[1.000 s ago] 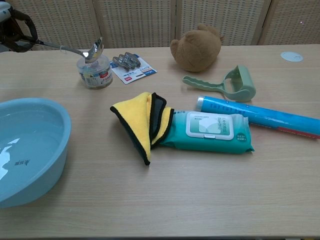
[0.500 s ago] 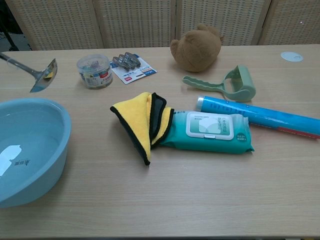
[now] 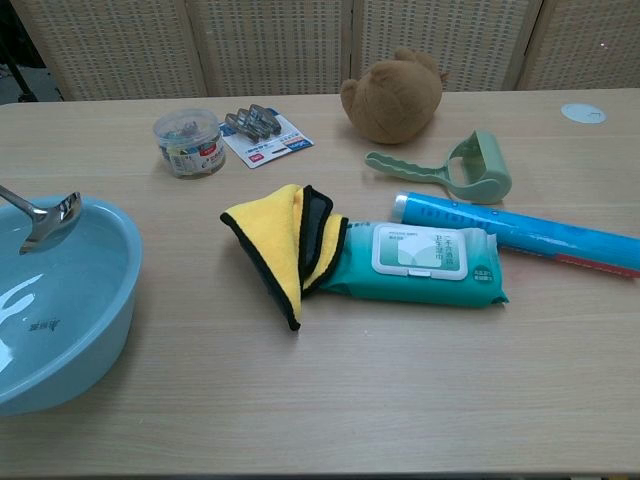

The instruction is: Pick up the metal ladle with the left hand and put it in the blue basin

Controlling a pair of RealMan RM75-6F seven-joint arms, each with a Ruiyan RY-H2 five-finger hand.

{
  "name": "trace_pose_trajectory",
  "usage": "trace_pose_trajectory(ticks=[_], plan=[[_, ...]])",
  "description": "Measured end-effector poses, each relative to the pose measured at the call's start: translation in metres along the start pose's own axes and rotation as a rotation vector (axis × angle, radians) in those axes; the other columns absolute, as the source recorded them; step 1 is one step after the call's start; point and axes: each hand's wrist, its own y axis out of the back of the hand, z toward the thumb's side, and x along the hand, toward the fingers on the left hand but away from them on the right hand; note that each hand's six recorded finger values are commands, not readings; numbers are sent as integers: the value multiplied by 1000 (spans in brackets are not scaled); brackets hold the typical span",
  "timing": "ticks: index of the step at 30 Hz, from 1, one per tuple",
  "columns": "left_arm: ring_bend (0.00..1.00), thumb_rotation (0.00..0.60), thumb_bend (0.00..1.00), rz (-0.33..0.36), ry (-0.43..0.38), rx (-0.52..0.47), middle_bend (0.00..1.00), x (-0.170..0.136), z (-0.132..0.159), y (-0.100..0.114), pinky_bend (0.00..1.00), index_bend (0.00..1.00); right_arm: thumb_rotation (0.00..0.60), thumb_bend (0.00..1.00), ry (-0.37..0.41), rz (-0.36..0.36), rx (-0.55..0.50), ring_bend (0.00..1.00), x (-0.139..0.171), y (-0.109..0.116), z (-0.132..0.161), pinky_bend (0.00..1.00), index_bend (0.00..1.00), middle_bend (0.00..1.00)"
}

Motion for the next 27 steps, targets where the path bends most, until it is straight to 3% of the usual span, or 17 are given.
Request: trace_pose_trajectory(ticks=[15, 27], plan=[[933, 600, 459, -47, -115, 237, 962, 10, 33, -18, 984, 928, 600, 0, -5, -4, 3, 0, -1, 0, -1, 0, 155, 0], [933, 600, 462, -30, -204, 414, 962, 6, 54, -18, 984, 928, 600, 0, 0, -8, -9, 0, -1, 3, -1, 0, 155, 0]])
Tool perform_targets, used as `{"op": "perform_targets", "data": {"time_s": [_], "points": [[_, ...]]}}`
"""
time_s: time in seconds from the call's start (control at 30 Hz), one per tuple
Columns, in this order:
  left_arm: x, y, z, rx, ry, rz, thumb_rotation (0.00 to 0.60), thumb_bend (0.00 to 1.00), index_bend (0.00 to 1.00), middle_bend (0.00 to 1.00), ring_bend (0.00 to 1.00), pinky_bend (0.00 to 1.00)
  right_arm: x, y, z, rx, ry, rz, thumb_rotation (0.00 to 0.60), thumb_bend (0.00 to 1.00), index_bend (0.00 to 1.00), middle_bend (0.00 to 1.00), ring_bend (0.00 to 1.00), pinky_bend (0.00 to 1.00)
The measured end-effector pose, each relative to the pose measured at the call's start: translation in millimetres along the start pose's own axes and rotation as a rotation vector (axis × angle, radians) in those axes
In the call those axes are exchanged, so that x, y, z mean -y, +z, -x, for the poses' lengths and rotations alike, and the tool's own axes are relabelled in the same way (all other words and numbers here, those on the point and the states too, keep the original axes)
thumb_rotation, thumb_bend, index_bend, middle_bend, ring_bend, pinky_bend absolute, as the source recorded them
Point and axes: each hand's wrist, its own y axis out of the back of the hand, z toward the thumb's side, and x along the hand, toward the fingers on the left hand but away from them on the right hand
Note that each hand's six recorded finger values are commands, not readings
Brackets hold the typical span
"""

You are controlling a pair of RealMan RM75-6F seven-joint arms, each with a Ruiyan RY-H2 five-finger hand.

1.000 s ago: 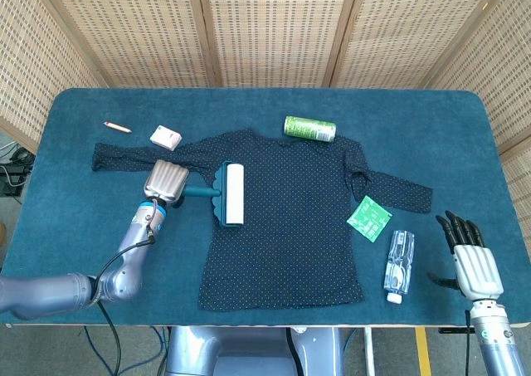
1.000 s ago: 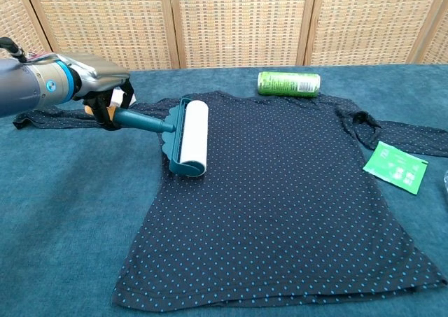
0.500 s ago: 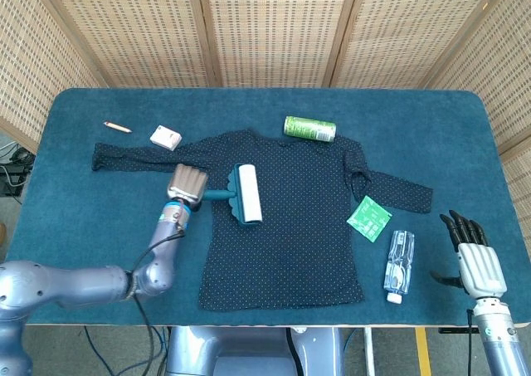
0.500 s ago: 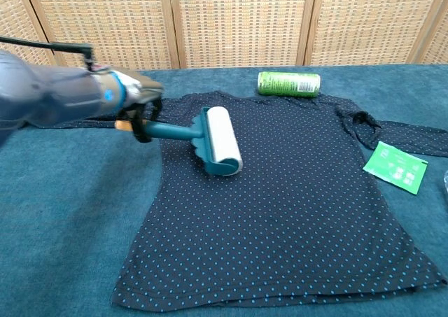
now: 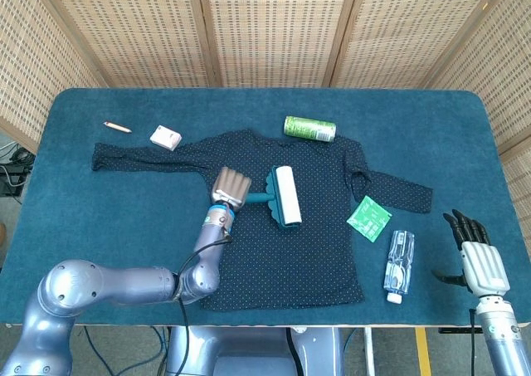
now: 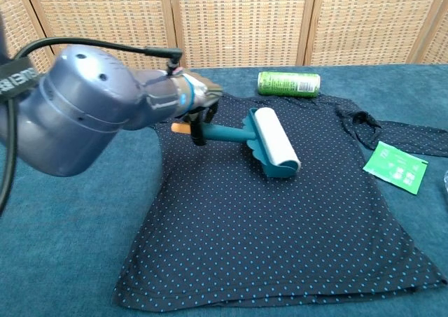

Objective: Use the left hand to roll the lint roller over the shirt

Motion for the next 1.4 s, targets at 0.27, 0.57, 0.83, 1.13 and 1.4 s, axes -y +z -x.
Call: {"op": "perform_targets", "data": {"time_s": [0.27, 0.57, 0.83, 1.13, 1.4], "points": [[0, 11, 4, 0.002, -0.001, -0.015, 0.600, 0.55, 0.92, 0.90, 0.75, 0.72, -2, 1, -2, -0.008, -0.003, 0.007, 0.600, 0.02, 0.00, 0.00, 0.00, 0.00], [30, -41, 16, -0.056, -0.031, -0.013, 0.600, 0.55, 0.92, 0.90, 0.75, 0.72, 0, 10, -6, -0.034, 0.000, -0.015, 0.600, 0.02, 0.00, 0.00, 0.00, 0.00], [59, -99, 28, -0.112, -0.049, 0.006, 0.600, 0.55, 0.92, 0.90, 0.75, 0.72, 3, 15, -9, -0.049, 0.008, -0.030, 0.600, 0.02, 0.00, 0.00, 0.00, 0.00], [65, -104, 28, -0.105, -0.056, 0.031, 0.600, 0.55, 0.92, 0.90, 0.75, 0.72, 4, 17, -9, -0.050, 0.015, -0.034, 0.600, 0.02, 0.00, 0.00, 0.00, 0.00], [46, -66, 19, -0.064, -0.030, 0.035, 0.600, 0.55, 0.92, 0.90, 0.75, 0.72, 3, 13, -7, -0.038, 0.016, -0.026, 0.600, 0.02, 0.00, 0.00, 0.00, 0.00]]}}
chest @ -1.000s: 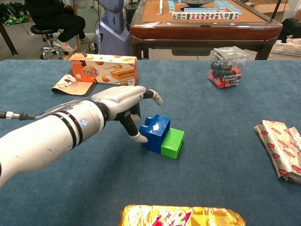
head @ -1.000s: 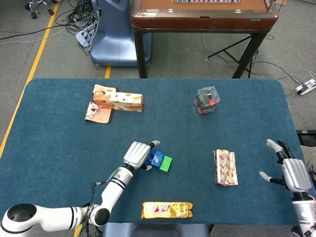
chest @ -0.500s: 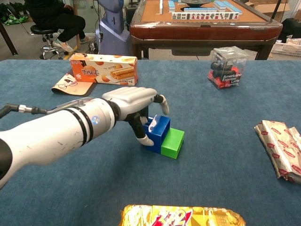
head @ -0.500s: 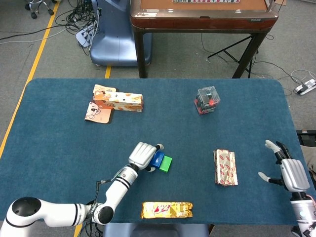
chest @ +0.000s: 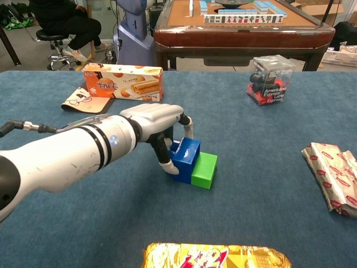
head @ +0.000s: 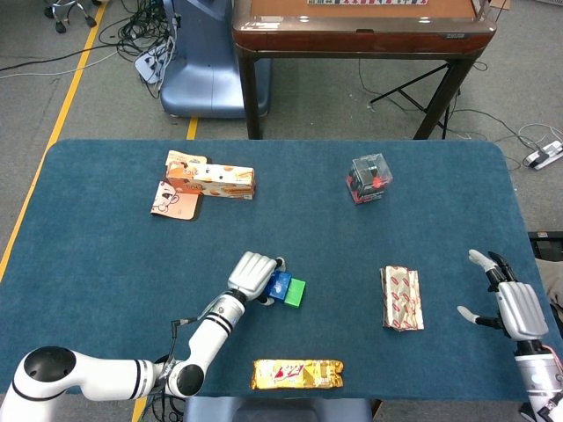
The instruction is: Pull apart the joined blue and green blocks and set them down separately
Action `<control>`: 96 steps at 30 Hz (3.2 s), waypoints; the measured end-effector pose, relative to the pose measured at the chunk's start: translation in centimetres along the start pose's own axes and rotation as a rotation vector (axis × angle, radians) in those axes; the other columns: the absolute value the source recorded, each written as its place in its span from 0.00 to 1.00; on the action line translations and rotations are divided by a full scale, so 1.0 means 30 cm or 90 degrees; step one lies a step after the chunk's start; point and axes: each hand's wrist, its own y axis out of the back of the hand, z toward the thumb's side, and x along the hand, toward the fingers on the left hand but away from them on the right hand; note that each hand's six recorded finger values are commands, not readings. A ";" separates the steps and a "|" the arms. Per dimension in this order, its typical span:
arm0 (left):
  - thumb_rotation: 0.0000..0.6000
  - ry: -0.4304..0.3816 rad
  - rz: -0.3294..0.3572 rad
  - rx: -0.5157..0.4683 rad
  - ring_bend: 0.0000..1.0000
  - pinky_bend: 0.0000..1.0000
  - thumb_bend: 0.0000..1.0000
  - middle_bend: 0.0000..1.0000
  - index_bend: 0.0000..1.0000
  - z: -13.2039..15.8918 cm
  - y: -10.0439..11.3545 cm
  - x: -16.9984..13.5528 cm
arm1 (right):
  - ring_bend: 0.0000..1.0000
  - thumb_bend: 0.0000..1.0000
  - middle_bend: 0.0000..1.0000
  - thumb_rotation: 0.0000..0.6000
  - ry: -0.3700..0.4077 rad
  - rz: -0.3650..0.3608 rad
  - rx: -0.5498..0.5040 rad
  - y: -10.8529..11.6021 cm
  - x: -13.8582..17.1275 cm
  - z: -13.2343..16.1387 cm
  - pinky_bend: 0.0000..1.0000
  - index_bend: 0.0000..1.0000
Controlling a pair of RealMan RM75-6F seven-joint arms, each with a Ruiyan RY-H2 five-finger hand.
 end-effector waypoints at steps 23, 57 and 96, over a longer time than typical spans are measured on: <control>1.00 0.037 0.021 -0.143 0.94 1.00 0.00 1.00 0.67 -0.063 0.046 -0.032 | 0.41 0.00 0.36 1.00 0.049 -0.016 -0.028 0.032 -0.056 0.092 0.59 0.20; 1.00 0.143 0.148 -0.444 0.96 1.00 0.00 1.00 0.69 -0.138 0.253 -0.136 | 1.00 0.00 1.00 1.00 0.135 0.212 -0.163 -0.032 -0.442 0.763 1.00 0.15; 1.00 0.124 0.200 -0.382 0.96 1.00 0.00 1.00 0.70 -0.109 0.272 -0.151 | 1.00 0.00 1.00 1.00 0.127 0.327 -0.299 -0.245 -0.539 0.959 1.00 0.11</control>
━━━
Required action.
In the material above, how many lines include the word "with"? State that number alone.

Response to this exercise.
4